- _Your task_:
Verbatim copy, images omitted: return the full listing.

- _Collected data_:
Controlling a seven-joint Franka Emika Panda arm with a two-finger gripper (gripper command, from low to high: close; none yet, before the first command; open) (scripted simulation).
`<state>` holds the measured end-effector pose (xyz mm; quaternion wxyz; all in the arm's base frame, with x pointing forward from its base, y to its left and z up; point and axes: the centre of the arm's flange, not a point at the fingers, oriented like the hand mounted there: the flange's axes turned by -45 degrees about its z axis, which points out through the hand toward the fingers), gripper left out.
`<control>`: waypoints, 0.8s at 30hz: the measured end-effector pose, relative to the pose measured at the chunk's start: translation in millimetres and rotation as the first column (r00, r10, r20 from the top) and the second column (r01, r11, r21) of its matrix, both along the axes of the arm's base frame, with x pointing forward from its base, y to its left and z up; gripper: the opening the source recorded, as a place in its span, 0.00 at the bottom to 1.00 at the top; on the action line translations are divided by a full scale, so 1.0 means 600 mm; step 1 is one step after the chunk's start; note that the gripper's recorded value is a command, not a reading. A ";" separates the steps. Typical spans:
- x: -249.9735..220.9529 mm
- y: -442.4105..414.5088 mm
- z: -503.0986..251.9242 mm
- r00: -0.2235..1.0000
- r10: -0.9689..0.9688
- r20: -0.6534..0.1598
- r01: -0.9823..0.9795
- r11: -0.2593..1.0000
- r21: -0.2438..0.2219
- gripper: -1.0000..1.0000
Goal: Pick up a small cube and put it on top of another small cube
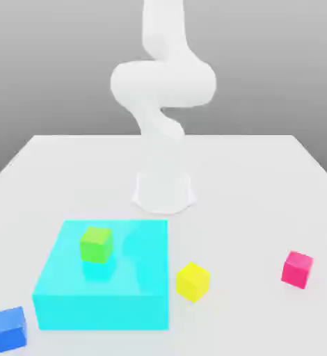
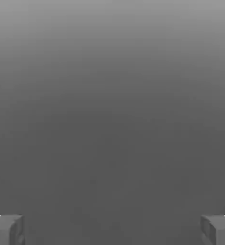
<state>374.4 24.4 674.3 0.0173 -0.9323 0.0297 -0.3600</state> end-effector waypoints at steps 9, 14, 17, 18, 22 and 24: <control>0.098 0.157 -0.248 0.966 -0.111 -0.235 0.139 0.984 0.108 0.50; 0.100 0.240 -0.392 0.918 -0.169 -0.360 0.227 0.966 0.125 0.50; 0.083 0.287 -0.477 0.879 -0.204 -0.431 0.280 0.952 0.121 0.50; 0.075 0.302 -0.505 0.865 -0.217 -0.453 0.299 0.947 0.117 0.50; 0.029 0.355 -0.615 0.799 -0.266 -0.539 0.369 0.925 0.090 0.50; -0.004 0.382 -0.667 0.764 -0.287 -0.578 0.397 0.915 0.070 0.50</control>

- _Finished exercise_:
Controlling a seven-joint Franka Emika Panda arm with a two-finger gripper (gripper command, from low to high: close; none yet, before the first command; open) (scripted simulation).
`<state>` holds the measured end-effector pose (xyz mm; quaternion wxyz; all in the arm's base frame, with x pointing forward from its base, y to its left and z up; point and axes: the centre of the arm's flange, not a point at the fingers, oriented like the hand mounted there: the flange's axes turned by -45 degrees about its z axis, which points out through the hand toward the fingers), gripper left out.
`<control>`: waypoints, 0.8s at 30hz: the measured end-effector pose, relative to the pose measured at the chunk's start: translation in millimetres and rotation as the first column (r00, r10, r20 from the top) and the second column (r01, r11, r21) of its matrix, both along the axes of the arm's base frame, with x pointing forward from its base, y to its left and z up; gripper: the opening the source recorded, as a place in its span, 0.00 at the bottom to 1.00 at the top; on the action line translations are divided by a full scale, so 1.0 means 600 mm; step 1 is one step after the chunk's start; note that the gripper's recorded value is a command, not a reading. A ";" separates the steps. Typical spans:
- x: -249.9735..220.9529 mm
- y: -442.4105..414.5088 mm
- z: -503.0986..251.9242 mm
- r00: -0.2235..1.0000
- r10: -0.9689..0.9688
- r20: -0.6534..0.1598
- r01: -0.9823..0.9795
- r11: -0.2593..1.0000
- r21: -0.2438..0.2219
- gripper: -1.0000..1.0000
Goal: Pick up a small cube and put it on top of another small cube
<state>374.4 24.4 674.3 0.0173 -0.9323 0.0297 -0.3600</state> end-effector waypoints at steps 9, 14, 17, 18, 22 and 24: <control>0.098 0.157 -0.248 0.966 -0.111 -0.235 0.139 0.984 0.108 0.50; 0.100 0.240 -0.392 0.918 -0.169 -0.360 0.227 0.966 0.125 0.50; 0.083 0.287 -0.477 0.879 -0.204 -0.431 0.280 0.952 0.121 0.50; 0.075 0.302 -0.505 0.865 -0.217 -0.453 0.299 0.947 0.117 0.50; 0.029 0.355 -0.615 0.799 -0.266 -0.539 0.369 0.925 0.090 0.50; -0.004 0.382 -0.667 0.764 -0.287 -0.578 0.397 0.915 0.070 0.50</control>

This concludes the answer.